Senior executives at five wireless telecommunications carriers on Wednesday sent an open letter to FCC Commissioner Michael Powell and U.S. Attorney General John Ashcroft, proposing a means of settling a dispute over the allocation of coveted radio spectrum.
NextWave Telecom originally won the spectrum for $4.74 billion dollars in a 1996 auction held by the Federal Communications Commission. The government later repossessed the licenses, after NextWave filed for bankruptcy protection, and re-auctioned them to carriers such as Verizon Wireless and VoiceStream for over $15 billion.

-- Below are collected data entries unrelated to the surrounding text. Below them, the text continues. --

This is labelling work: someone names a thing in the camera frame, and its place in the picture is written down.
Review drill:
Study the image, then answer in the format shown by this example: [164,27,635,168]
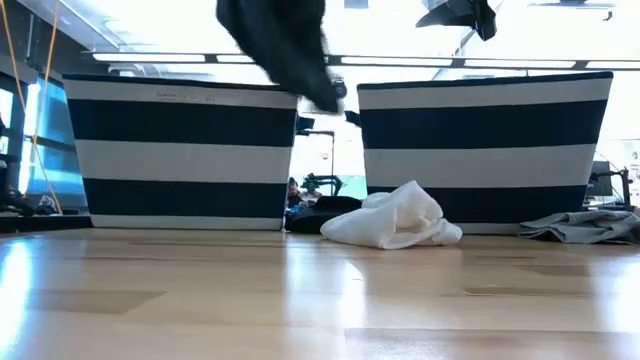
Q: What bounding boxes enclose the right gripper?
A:
[414,0,499,43]

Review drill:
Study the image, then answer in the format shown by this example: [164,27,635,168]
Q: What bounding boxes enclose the charcoal dark garment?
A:
[215,0,347,115]

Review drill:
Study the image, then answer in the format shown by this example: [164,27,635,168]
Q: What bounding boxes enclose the small smooth white cloth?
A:
[319,179,464,251]

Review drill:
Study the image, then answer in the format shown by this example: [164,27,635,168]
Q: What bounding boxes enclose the light grey garment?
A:
[517,209,640,246]

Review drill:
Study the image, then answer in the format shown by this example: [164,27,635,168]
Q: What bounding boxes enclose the small black knit garment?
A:
[283,195,364,235]

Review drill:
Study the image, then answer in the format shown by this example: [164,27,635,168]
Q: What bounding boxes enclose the navy white striped fabric bin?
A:
[343,70,615,236]

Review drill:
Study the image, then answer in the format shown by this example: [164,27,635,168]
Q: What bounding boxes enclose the dark computer monitor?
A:
[585,159,614,199]

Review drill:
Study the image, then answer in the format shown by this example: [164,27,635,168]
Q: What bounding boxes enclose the black monitor stand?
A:
[589,167,632,207]

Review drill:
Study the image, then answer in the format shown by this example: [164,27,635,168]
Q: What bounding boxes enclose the person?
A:
[286,176,305,209]

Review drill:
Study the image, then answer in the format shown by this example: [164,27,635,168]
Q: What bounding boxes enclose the navy white striped lettered bin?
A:
[62,73,317,232]

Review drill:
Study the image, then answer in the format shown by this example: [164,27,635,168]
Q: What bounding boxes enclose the blue window panel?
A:
[22,74,87,210]

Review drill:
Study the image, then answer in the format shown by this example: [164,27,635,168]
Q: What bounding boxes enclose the small grey cloth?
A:
[35,194,60,215]

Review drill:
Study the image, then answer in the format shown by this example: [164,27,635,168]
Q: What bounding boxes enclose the black ceiling rail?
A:
[82,49,640,71]

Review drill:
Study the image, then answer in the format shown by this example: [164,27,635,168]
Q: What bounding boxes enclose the yellow cable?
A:
[0,0,65,217]

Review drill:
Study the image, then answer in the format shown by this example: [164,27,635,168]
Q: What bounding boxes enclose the black aluminium table frame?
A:
[0,214,94,234]

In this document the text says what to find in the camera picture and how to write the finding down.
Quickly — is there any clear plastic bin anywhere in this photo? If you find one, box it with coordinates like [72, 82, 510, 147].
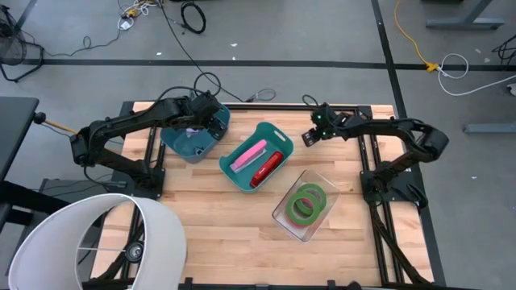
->
[270, 167, 340, 242]

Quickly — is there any grey straight desk foot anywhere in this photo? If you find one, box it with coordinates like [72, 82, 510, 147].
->
[463, 122, 516, 135]

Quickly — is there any white cable bundle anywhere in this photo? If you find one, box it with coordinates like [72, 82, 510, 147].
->
[120, 0, 162, 19]

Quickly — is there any white floor cable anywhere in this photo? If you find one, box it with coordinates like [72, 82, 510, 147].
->
[437, 52, 516, 97]

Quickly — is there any white lamp shade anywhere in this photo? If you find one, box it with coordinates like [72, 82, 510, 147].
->
[8, 192, 189, 290]

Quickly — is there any light teal plastic bin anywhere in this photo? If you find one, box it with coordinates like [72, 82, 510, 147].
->
[219, 122, 295, 193]

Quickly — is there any long black floor cable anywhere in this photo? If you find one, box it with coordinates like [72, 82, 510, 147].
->
[158, 0, 246, 102]

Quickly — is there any black desk top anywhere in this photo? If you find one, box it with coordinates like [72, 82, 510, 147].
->
[0, 96, 40, 180]

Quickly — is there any thin black floor cable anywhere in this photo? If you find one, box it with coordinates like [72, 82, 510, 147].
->
[40, 27, 124, 58]

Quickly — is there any wooden stick black knob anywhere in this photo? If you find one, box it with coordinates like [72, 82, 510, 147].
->
[34, 111, 78, 135]

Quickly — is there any dark teal plastic bin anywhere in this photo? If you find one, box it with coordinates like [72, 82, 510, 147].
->
[160, 102, 232, 164]

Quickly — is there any black cable bundle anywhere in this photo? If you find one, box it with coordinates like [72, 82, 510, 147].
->
[491, 34, 516, 65]

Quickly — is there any red stapler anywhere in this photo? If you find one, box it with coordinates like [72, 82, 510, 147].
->
[248, 151, 285, 189]

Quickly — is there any grey T-shaped desk foot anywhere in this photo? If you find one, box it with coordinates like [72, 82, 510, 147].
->
[425, 0, 506, 30]

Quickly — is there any black desk leg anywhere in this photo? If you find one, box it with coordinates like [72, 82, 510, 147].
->
[0, 180, 73, 233]

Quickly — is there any yellow extension cable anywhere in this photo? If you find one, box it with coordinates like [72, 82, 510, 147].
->
[393, 0, 440, 73]

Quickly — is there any pink stapler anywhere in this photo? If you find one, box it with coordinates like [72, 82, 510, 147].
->
[230, 138, 268, 174]

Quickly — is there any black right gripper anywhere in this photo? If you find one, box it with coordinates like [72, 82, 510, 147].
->
[301, 104, 352, 149]

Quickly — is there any grey cable loop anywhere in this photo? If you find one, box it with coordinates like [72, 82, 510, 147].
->
[244, 88, 277, 103]

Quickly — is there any black floor fan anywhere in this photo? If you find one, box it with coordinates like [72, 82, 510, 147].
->
[0, 3, 45, 84]

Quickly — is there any black aluminium table frame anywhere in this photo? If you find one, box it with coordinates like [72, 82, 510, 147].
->
[90, 90, 435, 290]

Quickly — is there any black cable coil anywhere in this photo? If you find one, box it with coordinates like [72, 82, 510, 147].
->
[180, 1, 207, 35]

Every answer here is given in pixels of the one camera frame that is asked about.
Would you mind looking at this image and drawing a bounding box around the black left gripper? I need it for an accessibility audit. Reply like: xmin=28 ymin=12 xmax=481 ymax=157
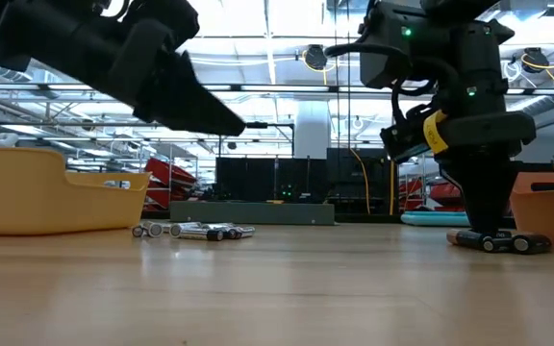
xmin=0 ymin=0 xmax=247 ymax=136

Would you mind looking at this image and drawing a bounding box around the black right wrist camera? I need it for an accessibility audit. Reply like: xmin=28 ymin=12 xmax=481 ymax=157
xmin=380 ymin=111 xmax=436 ymax=163

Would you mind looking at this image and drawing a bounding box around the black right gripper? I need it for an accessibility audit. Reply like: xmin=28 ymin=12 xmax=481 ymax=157
xmin=438 ymin=71 xmax=538 ymax=235

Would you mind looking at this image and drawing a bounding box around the red metal cart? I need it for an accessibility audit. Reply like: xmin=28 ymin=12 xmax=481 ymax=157
xmin=399 ymin=180 xmax=466 ymax=212
xmin=142 ymin=157 xmax=199 ymax=211

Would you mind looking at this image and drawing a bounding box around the yellow cable tag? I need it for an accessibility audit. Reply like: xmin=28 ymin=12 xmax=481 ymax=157
xmin=422 ymin=109 xmax=450 ymax=156

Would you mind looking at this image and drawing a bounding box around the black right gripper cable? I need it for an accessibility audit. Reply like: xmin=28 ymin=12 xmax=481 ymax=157
xmin=323 ymin=41 xmax=457 ymax=127

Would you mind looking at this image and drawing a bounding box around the blue calculator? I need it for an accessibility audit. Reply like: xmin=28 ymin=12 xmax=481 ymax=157
xmin=399 ymin=210 xmax=473 ymax=228

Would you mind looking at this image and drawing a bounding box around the black battery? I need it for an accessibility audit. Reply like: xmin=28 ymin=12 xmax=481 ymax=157
xmin=446 ymin=229 xmax=489 ymax=251
xmin=511 ymin=232 xmax=553 ymax=256
xmin=480 ymin=233 xmax=516 ymax=255

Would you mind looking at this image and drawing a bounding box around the black ceiling cable reel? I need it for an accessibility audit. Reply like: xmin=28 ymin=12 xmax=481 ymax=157
xmin=520 ymin=46 xmax=551 ymax=74
xmin=303 ymin=43 xmax=330 ymax=72

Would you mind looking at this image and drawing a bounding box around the yellow hanging cable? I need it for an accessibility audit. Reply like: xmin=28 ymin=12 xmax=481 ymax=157
xmin=389 ymin=161 xmax=396 ymax=216
xmin=350 ymin=147 xmax=372 ymax=215

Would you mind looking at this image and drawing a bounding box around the black distant station frame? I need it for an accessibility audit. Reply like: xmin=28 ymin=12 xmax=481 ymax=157
xmin=217 ymin=121 xmax=296 ymax=160

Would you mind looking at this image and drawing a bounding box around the black equipment rack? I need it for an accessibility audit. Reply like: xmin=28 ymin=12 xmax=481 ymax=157
xmin=326 ymin=147 xmax=399 ymax=216
xmin=214 ymin=157 xmax=329 ymax=204

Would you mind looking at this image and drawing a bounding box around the yellow plastic bin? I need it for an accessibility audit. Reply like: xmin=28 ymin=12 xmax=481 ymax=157
xmin=0 ymin=146 xmax=152 ymax=236

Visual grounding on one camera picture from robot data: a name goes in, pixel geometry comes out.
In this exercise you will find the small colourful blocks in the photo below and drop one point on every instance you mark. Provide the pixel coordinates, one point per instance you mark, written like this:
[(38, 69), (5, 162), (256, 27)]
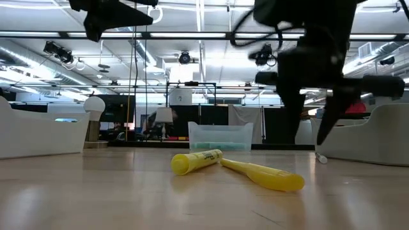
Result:
[(182, 138)]

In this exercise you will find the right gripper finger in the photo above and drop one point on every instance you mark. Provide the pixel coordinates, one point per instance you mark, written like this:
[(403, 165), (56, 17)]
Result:
[(335, 115), (291, 111)]

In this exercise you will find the large black wall screen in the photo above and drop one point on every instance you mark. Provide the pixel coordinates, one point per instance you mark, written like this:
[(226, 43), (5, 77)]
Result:
[(115, 108)]

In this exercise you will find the white plastic bin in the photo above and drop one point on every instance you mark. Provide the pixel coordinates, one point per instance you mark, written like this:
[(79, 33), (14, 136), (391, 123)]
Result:
[(44, 137)]

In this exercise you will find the grey curtain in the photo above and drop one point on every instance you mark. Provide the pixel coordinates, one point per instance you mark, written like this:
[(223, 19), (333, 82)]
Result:
[(244, 116)]

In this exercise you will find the yellow chunky highlighter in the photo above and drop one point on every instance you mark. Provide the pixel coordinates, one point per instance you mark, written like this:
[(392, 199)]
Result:
[(191, 161)]

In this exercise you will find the grey plastic bin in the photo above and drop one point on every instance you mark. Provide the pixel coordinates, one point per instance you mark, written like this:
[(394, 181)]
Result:
[(377, 143)]

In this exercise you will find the white shade table lamp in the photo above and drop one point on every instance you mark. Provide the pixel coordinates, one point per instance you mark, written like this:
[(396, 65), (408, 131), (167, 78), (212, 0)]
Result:
[(164, 115)]

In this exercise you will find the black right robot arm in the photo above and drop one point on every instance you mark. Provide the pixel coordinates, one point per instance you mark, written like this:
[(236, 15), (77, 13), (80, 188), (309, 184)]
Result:
[(319, 19)]

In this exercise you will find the yellow slim highlighter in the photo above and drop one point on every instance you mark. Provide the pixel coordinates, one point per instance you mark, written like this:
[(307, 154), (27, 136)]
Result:
[(274, 180)]

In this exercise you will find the white numbered box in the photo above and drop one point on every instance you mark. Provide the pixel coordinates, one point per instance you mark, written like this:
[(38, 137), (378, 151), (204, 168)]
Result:
[(180, 97)]

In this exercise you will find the red storage bins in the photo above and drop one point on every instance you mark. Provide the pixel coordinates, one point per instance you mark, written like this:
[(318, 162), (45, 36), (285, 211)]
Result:
[(356, 108)]

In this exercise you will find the black partition panel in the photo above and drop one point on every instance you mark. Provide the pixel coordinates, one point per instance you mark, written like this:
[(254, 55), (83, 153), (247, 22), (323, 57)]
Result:
[(274, 124), (211, 115)]

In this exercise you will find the white bulb brass lamp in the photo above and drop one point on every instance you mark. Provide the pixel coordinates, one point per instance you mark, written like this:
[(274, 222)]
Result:
[(94, 105)]

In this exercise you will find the black aluminium table frame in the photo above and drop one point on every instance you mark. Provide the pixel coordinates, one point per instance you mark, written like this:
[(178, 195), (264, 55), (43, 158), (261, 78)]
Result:
[(159, 144)]

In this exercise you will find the clear plastic bin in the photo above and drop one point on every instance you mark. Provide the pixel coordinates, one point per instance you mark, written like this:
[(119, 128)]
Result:
[(220, 135)]

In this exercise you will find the white air vent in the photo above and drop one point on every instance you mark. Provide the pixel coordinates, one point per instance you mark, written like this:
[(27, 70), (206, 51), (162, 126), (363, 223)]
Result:
[(365, 50)]

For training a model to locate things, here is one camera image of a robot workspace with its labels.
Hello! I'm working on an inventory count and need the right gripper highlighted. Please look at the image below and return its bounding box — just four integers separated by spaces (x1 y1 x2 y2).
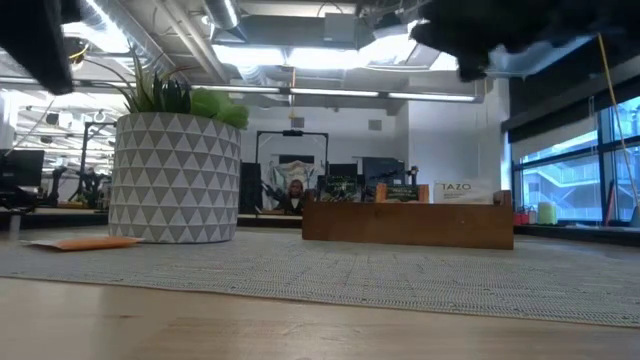
409 0 501 84

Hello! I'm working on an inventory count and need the white and orange tea packet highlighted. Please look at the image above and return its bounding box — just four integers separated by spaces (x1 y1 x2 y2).
433 179 495 205
22 235 145 252

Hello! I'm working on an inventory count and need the red tea packet green label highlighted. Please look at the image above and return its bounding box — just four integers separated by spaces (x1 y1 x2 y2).
374 182 430 204

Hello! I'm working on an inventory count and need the dark purple tea packet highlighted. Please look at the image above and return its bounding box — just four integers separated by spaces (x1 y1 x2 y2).
318 174 362 203

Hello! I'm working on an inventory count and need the black background screen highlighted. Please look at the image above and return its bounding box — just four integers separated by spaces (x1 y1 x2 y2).
327 162 359 177

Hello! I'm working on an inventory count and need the wooden three-compartment box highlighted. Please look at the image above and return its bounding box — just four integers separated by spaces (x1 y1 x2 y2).
301 189 515 251

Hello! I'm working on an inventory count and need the yellow-green container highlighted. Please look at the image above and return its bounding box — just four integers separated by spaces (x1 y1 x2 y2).
537 201 559 226

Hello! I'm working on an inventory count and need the person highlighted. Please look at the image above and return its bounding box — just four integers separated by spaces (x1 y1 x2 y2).
279 178 309 214

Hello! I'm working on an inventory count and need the black background panel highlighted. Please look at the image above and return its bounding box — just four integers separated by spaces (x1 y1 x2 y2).
238 161 264 215

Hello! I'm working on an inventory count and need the grey woven placemat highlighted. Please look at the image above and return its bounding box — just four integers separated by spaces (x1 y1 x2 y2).
0 227 640 329

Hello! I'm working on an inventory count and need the green plant in patterned pot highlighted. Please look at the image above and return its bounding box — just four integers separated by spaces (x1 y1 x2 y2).
82 49 251 245

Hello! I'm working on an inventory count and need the black background monitor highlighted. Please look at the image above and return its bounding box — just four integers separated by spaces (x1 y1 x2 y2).
0 148 46 190

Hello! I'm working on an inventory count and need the yellow cable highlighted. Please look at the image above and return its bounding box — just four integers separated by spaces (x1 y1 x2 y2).
596 32 640 206

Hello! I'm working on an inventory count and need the black background camera stand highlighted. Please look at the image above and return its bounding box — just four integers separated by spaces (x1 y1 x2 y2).
254 128 332 201

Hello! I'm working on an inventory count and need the black background stand frame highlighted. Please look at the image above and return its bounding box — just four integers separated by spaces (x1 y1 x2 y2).
78 119 119 201

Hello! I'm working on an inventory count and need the ceiling cable reel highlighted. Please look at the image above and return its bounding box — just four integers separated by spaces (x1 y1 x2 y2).
67 37 91 66

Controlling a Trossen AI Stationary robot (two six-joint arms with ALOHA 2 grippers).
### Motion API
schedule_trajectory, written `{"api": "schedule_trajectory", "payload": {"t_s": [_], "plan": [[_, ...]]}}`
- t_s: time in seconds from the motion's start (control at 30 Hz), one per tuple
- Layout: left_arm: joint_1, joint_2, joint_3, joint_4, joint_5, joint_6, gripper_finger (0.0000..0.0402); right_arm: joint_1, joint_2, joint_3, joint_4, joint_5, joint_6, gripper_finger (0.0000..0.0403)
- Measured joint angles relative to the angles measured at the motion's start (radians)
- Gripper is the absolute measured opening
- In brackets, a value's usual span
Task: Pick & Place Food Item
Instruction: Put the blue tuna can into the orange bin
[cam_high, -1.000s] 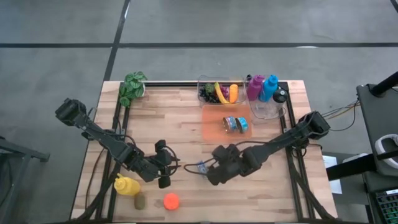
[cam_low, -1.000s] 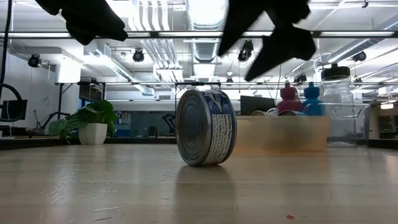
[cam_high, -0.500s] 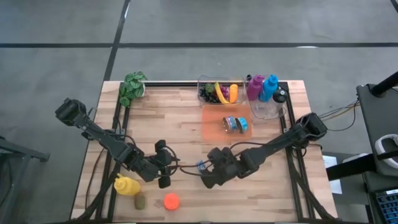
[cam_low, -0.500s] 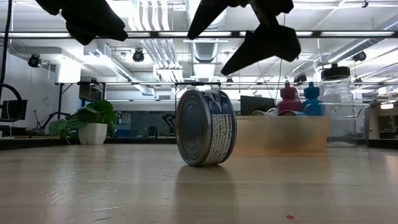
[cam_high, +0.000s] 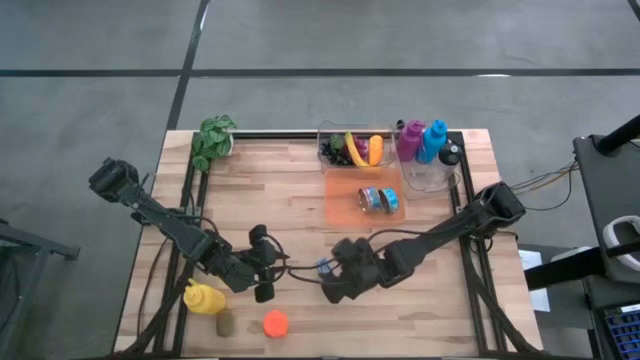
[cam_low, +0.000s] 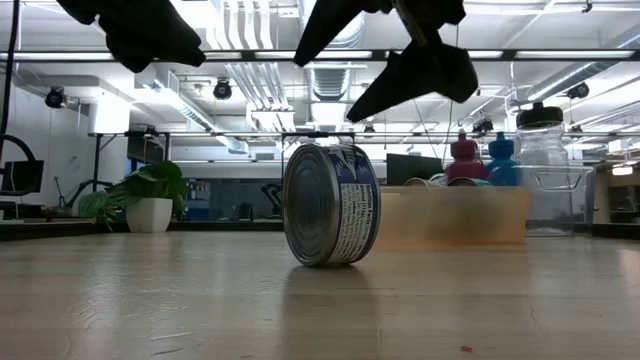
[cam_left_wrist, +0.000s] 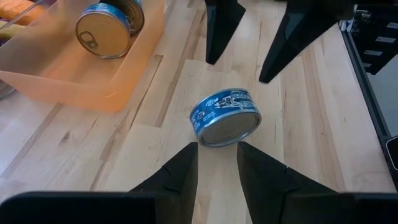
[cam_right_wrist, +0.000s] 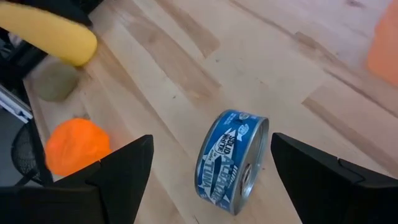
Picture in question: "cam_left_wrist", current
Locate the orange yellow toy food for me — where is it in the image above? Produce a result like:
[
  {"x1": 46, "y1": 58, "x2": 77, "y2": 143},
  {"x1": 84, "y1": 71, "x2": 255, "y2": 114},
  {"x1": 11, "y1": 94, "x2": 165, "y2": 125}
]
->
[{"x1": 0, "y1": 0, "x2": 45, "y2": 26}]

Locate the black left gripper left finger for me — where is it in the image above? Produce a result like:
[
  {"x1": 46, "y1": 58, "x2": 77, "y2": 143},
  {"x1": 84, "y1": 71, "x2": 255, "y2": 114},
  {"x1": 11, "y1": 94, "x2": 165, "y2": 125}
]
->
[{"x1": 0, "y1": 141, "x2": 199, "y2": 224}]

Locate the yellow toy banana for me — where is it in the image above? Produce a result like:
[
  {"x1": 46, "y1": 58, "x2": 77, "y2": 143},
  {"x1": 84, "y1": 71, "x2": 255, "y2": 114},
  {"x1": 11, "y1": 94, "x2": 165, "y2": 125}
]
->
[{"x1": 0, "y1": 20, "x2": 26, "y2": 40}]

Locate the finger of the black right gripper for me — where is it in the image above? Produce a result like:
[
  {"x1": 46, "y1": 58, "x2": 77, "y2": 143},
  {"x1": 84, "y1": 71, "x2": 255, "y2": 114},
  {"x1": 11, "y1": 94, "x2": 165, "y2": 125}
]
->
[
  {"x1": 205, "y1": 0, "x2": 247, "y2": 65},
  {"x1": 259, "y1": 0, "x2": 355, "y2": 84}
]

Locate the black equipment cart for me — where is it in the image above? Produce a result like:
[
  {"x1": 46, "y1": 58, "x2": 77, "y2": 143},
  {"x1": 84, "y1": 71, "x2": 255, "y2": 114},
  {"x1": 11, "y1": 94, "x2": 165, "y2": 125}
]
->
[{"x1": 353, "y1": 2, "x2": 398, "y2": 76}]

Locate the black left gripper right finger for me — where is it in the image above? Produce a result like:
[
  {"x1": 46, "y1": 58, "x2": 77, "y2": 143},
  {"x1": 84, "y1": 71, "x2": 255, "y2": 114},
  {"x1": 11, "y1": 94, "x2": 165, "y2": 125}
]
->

In June, a court of appeals ruled that the FCC had violated bankruptcy laws by seizing the spectrum licenses and re-auctioning them, a decision that effectively handed the licenses back to NextWave. The FCC is expected to appeal the ruling.
In the letter, the executives urge the government to pay NextWave Telecom between $4 billion and $5 billion, in exchange for which NextWave would renounce all claims to a set of disputed wireless spectrum licenses.
"We are at a fork in the road. The government can continue to litigate this case, possibly for several years more. Or, you can negotiate a resolution now," reads the open letter. "This litigation, however, is tying up substantial blocks of precious spectrum, in markets across the country, forcing it to lie wasted and unused. The public is gaining no benefits – either in auction revenues or wireless services – from this spectrum."
The execs who signed the letter are Dennis Strigl, president and CEO of Verizon Wireless, the country's largest wireless carrier; John Stanton, CEO of VoiceStream; Conrad Bagne, identified as a managing member of Alaskan Native Wireless, which is affiliated with AT&T Wireless; George Crowley Jr., president and CEO of Salmon PCS, which is affiliated with Cingular Wireless; and Everett Dobson, CEO of Dobson Communications.
The carriers argue that the radio spectrum in question is desperately needed in order to satiate the nation's growing demand for wireless services. According to the Cellular Telecommunications Industry Association, the number of Americans with cell phones has grown from 33,000,000 in 1995 to more than 118,000,000 today.
But Nextwave rejected the latest offer from the carriers. "Consumers are waiting for this spectrum to be put into use to deliver them the next generation of wireless services," says Nextwave deputy general counsel Michael Wack. "It's time to stop litigating and start building out. Competition should be carried out in the marketplace, not in the courts or through inappropriate use of the regulatory process."